Within the listing below, the lines to output run from the one containing "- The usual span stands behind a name" through the one containing "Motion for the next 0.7"; copy them exactly and nothing else.

▽

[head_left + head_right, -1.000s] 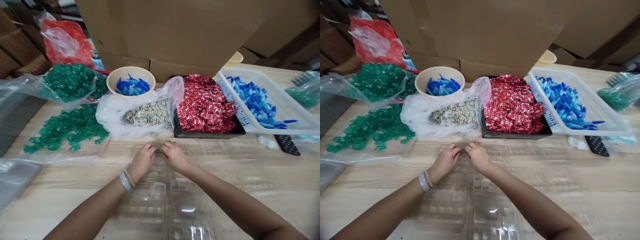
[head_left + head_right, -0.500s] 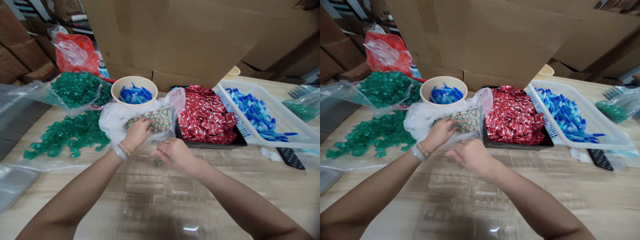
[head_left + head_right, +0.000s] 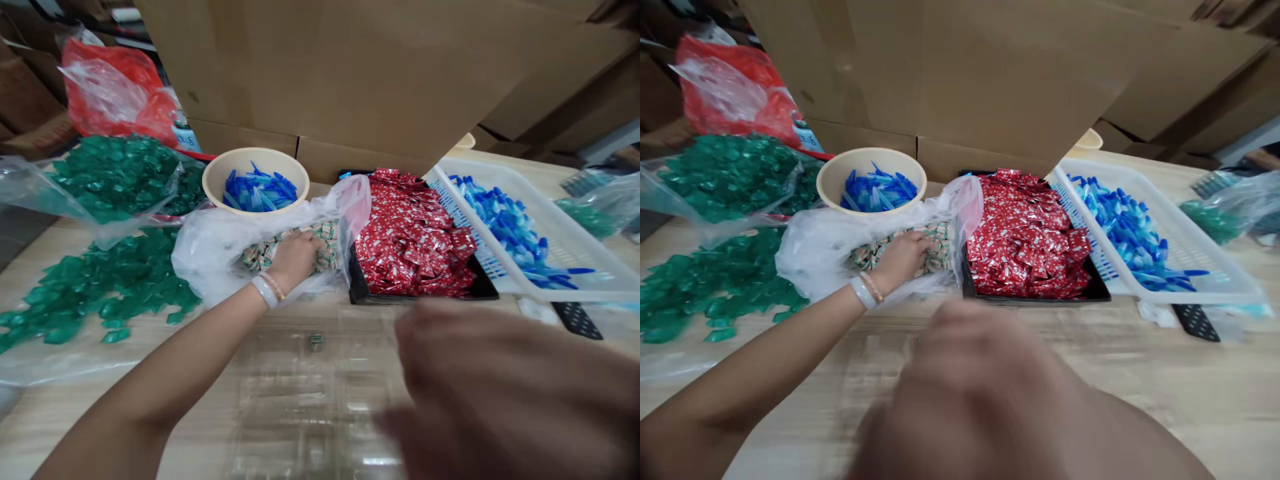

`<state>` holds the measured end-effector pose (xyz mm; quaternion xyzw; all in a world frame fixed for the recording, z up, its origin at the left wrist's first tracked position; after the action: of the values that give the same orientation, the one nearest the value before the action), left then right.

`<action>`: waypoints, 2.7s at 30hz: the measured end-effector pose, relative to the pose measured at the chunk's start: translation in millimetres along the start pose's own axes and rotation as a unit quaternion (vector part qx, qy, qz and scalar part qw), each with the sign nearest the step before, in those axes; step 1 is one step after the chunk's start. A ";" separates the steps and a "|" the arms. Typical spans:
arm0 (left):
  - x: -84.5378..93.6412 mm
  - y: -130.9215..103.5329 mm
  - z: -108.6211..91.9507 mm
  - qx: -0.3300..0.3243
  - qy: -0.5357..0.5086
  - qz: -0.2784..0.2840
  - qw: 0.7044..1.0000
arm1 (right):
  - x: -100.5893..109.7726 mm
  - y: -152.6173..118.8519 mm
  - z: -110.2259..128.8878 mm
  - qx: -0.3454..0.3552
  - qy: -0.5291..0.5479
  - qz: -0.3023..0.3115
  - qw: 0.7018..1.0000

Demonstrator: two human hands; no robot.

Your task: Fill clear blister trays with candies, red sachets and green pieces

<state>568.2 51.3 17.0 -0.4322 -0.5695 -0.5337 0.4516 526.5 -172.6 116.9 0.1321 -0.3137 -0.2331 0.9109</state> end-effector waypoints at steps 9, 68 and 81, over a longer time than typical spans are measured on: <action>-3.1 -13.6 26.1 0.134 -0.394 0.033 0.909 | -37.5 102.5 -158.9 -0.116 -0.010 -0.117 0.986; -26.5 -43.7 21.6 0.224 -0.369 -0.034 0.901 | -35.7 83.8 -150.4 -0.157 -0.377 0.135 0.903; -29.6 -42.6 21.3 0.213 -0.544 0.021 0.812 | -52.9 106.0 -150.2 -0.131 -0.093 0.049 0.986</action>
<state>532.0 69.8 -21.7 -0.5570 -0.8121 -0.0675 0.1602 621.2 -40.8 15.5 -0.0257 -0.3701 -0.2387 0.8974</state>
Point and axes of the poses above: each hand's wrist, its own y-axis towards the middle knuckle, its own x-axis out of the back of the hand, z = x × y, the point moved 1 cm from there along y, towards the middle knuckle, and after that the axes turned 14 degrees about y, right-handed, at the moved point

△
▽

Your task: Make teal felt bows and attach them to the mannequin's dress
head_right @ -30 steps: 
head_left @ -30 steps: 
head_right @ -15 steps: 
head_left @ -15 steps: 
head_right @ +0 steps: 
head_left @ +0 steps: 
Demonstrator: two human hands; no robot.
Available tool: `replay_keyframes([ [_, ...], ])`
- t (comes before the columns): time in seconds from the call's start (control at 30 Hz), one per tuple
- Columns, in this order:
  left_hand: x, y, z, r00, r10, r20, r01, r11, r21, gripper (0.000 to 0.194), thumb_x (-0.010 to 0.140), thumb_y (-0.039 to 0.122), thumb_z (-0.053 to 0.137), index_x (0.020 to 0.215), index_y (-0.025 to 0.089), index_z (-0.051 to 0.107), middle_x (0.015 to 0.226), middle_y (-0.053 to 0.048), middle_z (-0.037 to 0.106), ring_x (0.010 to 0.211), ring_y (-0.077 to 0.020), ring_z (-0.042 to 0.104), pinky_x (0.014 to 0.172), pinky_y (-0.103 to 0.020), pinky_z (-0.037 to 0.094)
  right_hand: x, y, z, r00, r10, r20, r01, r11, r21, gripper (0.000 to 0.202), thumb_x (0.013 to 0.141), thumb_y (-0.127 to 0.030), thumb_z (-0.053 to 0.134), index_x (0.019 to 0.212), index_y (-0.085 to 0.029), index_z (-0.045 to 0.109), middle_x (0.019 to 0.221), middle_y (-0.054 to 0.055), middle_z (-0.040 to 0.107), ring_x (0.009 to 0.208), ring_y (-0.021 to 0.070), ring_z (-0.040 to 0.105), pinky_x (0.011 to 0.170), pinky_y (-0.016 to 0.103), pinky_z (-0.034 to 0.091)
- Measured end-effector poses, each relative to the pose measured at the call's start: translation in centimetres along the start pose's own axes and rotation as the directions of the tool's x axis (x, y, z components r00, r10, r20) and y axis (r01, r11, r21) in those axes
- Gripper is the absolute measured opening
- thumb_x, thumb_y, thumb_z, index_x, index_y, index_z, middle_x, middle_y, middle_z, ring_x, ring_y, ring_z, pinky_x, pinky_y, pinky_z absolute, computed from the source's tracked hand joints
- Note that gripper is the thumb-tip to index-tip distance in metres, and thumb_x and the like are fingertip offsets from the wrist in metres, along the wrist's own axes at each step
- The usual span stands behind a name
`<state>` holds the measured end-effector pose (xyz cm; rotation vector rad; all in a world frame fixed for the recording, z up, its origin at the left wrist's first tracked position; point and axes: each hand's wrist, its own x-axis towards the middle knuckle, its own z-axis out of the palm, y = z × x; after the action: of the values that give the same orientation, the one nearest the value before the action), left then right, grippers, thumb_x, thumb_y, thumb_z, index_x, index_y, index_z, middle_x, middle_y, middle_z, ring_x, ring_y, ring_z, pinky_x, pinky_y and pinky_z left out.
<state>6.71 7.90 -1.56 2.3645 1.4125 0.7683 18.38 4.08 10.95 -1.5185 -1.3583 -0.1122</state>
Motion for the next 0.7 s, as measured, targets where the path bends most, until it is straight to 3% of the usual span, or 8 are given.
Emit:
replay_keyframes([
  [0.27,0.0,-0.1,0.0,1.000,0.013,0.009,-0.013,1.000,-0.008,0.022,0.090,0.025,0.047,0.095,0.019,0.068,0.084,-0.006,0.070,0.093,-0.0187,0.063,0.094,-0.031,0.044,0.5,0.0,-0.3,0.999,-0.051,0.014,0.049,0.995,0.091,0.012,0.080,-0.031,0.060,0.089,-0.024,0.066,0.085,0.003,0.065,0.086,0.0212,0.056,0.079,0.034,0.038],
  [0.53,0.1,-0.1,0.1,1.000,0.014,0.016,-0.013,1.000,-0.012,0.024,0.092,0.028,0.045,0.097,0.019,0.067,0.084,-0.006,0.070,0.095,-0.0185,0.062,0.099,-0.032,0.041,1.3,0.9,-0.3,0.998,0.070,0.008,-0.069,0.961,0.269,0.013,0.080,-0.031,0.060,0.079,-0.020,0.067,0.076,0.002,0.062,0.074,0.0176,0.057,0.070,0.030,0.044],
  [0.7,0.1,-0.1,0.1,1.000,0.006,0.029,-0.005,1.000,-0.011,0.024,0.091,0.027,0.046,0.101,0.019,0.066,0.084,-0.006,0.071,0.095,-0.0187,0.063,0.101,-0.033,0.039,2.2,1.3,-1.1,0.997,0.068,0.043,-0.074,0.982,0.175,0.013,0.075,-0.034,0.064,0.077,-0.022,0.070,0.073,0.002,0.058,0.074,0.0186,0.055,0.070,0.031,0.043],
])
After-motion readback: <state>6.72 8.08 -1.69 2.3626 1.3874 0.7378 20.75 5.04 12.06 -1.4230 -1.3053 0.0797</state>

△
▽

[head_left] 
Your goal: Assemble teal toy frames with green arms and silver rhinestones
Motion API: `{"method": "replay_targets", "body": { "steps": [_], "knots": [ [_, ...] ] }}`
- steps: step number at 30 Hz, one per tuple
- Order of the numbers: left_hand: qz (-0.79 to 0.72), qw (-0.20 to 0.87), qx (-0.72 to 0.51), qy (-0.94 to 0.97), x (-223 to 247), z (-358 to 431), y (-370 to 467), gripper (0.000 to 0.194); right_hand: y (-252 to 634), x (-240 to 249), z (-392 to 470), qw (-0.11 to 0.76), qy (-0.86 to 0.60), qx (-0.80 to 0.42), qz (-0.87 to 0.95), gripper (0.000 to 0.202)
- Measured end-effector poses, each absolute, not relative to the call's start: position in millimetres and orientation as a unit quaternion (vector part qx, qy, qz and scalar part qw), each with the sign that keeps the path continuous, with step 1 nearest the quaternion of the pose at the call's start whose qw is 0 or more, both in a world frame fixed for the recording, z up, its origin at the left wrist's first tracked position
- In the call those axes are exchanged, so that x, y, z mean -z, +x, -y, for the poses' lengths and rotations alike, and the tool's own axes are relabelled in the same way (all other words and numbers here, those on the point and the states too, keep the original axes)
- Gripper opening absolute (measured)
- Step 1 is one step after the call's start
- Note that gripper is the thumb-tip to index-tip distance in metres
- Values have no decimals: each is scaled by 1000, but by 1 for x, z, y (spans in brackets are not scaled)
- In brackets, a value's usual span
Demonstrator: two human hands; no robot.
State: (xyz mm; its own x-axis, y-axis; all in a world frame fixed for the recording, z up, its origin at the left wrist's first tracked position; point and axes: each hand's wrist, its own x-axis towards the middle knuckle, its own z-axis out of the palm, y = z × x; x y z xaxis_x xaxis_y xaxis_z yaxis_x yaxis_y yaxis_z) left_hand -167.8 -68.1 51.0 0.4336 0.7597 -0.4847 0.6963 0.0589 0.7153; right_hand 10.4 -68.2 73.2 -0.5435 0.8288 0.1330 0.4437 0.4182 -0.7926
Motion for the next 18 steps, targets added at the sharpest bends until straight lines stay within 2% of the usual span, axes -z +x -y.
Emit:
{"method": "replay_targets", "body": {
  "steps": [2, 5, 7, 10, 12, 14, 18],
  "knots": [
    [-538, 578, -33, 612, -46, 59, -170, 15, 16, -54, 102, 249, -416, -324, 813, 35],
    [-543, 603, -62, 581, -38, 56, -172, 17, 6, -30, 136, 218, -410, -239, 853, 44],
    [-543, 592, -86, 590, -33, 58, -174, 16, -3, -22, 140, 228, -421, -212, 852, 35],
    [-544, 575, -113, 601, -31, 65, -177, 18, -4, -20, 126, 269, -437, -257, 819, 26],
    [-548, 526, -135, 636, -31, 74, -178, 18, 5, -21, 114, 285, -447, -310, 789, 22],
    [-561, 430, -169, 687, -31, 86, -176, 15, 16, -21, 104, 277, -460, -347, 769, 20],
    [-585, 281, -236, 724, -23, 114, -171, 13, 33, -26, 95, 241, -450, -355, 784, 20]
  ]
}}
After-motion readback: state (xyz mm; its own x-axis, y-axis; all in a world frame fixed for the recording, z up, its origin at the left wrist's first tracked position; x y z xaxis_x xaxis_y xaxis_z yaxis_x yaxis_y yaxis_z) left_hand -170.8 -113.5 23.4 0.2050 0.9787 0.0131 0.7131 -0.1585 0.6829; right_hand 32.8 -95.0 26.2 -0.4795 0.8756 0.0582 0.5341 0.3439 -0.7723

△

Response for this exercise -
- The usual span stands behind a name
`<state>` holds the measured end-effector pose (xyz cm; rotation vector rad; all in a world frame fixed for the recording, z up, its origin at the left wrist's first tracked position; point and axes: each hand's wrist, its own x-axis towards the middle knuckle, its own z-axis out of the palm, y = z × x; after the action: of the values that give the same orientation, the one nearest the value before the action), left then right, grippers, thumb_x, thumb_y, thumb_z, index_x, index_y, index_z, middle_x, middle_y, middle_z, ring_x, ring_y, ring_z, pinky_x, pinky_y and pinky_z left out.
<state>6.71 7.90 -1.56 2.3645 1.4125 0.7683 18.38 4.08 10.95 -1.5185 -1.3583 -0.1122</state>
Motion for the next 0.7 s, as measured, targets where the path bends most, until it is straight to 3% of the usual span, or 8 are given.

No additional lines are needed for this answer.